ACTIVITY:
With both ends included, transcribe exactly the records below from their first line to the line that contains "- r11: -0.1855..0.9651".

MATERIAL PROVIDED below:

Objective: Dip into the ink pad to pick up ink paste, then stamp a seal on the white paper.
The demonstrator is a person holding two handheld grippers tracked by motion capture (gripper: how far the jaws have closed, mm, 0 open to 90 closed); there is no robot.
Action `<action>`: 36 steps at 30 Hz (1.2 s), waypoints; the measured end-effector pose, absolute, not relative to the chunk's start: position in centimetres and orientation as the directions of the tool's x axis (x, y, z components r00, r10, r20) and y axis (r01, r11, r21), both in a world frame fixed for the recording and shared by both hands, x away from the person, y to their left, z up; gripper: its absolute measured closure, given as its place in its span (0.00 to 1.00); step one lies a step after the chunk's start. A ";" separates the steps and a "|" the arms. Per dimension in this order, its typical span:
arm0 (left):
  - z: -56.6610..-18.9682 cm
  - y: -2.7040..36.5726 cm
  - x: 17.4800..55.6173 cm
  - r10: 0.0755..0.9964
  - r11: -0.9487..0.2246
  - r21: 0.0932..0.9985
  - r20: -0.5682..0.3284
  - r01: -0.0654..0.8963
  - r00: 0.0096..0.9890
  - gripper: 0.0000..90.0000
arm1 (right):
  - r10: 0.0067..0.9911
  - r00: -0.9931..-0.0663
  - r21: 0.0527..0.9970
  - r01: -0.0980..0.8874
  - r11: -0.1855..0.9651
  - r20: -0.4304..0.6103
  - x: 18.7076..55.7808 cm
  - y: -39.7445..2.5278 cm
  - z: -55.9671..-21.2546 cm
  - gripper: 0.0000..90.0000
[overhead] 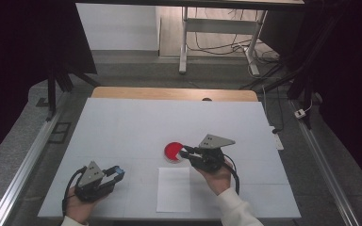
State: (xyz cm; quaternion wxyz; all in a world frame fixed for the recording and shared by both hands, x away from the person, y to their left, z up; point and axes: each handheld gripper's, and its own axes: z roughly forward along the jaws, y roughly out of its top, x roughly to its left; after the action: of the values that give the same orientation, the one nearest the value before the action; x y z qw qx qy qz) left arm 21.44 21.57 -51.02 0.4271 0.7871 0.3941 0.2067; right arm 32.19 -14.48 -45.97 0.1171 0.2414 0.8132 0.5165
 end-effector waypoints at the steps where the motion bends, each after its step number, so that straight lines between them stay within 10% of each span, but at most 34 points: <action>1: -51.0 21.6 21.4 0.797 -0.326 0.835 -0.010 0.444 0.604 0.72 | 0.508 -0.860 0.894 0.268 0.359 0.054 32.0 -14.5 -45.9 0.84; 36: -50.8 21.8 21.3 0.798 -0.323 0.840 -0.006 0.436 0.603 0.72 | 0.432 -0.899 0.867 0.266 0.421 0.066 29.3 -14.4 -46.2 0.84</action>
State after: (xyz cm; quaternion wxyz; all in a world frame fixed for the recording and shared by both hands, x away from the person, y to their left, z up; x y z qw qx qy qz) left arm 21.34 21.77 -50.81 0.4292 0.7857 0.3926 0.2106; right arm 29.26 -14.38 -46.23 0.0838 0.2082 0.8388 0.4960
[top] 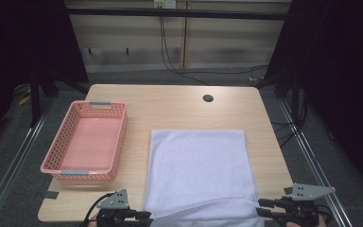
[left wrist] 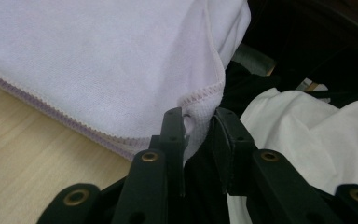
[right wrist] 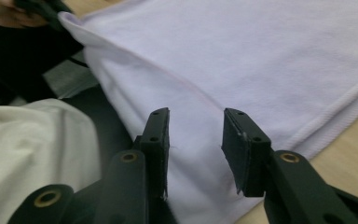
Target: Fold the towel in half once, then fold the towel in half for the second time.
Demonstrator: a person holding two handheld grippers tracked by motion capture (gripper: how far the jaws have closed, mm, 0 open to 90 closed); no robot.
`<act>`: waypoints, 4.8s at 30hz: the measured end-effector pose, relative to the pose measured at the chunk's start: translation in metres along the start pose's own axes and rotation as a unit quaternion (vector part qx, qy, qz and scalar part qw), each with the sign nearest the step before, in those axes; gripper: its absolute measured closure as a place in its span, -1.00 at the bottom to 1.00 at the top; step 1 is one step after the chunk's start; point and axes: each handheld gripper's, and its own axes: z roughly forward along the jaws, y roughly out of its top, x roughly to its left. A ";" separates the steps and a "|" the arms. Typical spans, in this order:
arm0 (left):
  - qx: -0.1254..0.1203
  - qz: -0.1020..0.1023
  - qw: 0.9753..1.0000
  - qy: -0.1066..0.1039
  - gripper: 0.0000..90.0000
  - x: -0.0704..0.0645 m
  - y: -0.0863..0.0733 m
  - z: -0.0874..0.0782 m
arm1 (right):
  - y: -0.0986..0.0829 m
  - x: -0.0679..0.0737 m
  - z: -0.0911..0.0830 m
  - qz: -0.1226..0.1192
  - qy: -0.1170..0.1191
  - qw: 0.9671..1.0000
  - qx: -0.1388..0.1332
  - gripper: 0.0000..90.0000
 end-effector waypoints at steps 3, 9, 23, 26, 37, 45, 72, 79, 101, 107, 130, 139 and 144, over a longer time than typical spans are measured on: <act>0.006 0.003 1.000 -0.016 0.66 0.002 0.005 0.001 | 0.007 -0.011 0.014 0.006 0.000 1.000 0.011 0.28; 0.042 0.011 0.998 -0.039 0.69 -0.003 0.006 0.004 | 0.024 -0.029 0.052 0.011 0.008 0.999 0.053 0.23; -0.063 -0.033 0.997 0.040 0.56 0.058 0.054 0.012 | 0.054 -0.062 0.083 0.017 -0.034 0.998 0.046 0.43; -0.022 -0.050 0.997 0.053 0.60 0.078 0.062 0.034 | 0.062 -0.074 0.093 0.023 -0.045 0.997 0.054 0.40; 0.039 -0.032 0.989 0.140 0.76 0.093 0.057 0.055 | 0.056 -0.074 0.105 0.002 -0.074 0.994 0.085 0.43; 0.042 -0.024 0.991 0.127 0.79 0.072 0.042 0.049 | 0.044 -0.059 0.095 -0.003 -0.062 0.994 0.089 0.46; 0.029 -0.034 0.993 0.110 0.58 0.054 0.043 0.047 | 0.046 -0.066 0.072 0.021 -0.067 0.996 0.062 0.29; 0.024 -0.035 0.989 0.143 0.60 0.080 0.062 0.052 | 0.074 -0.114 0.075 0.033 -0.133 0.990 0.025 0.06; 0.033 -0.031 0.988 0.147 0.64 0.082 0.059 0.066 | 0.082 -0.152 0.108 0.036 -0.162 0.985 0.054 0.57; 0.049 -0.025 0.991 0.119 0.64 0.075 0.065 0.073 | 0.080 -0.148 0.105 0.027 -0.159 0.985 0.059 0.82; 0.003 -0.094 0.970 0.224 0.08 0.155 0.105 0.068 | 0.072 -0.156 0.089 0.037 -0.151 0.986 0.063 0.83; 0.002 -0.085 0.975 0.207 0.06 0.161 0.102 0.075 | 0.071 -0.157 0.090 0.043 -0.147 0.986 0.059 0.83; 0.010 -0.073 0.982 0.175 0.78 0.161 0.100 0.076 | 0.072 -0.158 0.092 0.048 -0.140 0.987 0.054 0.85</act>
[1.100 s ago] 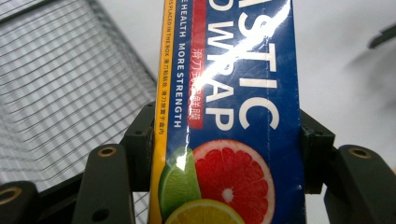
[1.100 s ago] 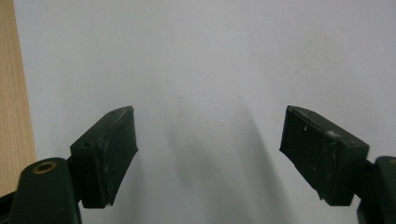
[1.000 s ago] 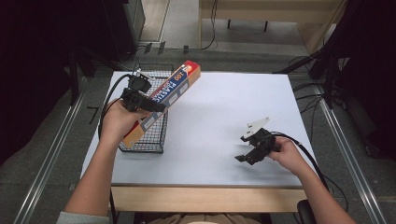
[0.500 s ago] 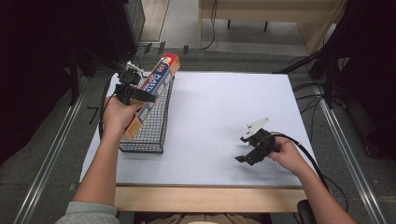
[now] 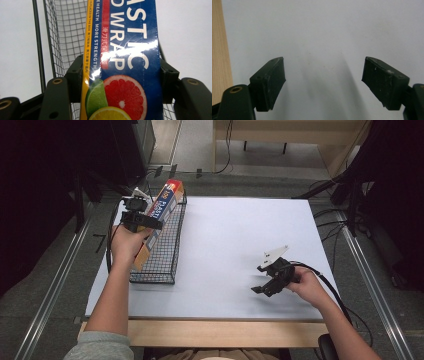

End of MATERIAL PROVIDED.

ANSWER SECTION:
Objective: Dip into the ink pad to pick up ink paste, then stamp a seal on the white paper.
The demonstrator is a person holding two handheld grippers tracked by motion capture (gripper: how far the jaws have closed, mm, 0 open to 90 closed); there is no robot.
Action `<action>`: 36 steps at 30 Hz (1.2 s), waypoints; the measured end-effector pose, absolute, not relative to the chunk's start: position in centimetres and orientation as the directions of the tool's x axis (x, y, z components r00, r10, r20) and y axis (r01, r11, r21), both in a world frame fixed for the recording and shared by both hands, x away from the person, y to their left, z up; gripper: its absolute measured closure, given as its place in its span (0.00 to 1.00); step one lies a step after the chunk's start. A ";" separates the steps and a "|" the arms. Per dimension in this order, its typical span:
arm0 (left):
  - z: -56.6610..-18.9682 cm
  - y: -2.7040..36.5726 cm
  - x: 17.4800..55.6173 cm
  - r10: 0.0755..0.9964
  - r11: -0.9487..0.2246
  - r21: 0.0932..0.9985
  - r20: -0.5682..0.3284
  - r01: -0.0654..0.8963
  - r00: 0.0096..0.9890
  - gripper: 0.0000..90.0000
arm1 (right):
  - r10: 0.0067..0.9911
  - r00: -0.9931..-0.0663
  - r21: 0.0527..0.9970
  - r01: -0.0980..0.8874
  - r11: -0.1855..0.9651

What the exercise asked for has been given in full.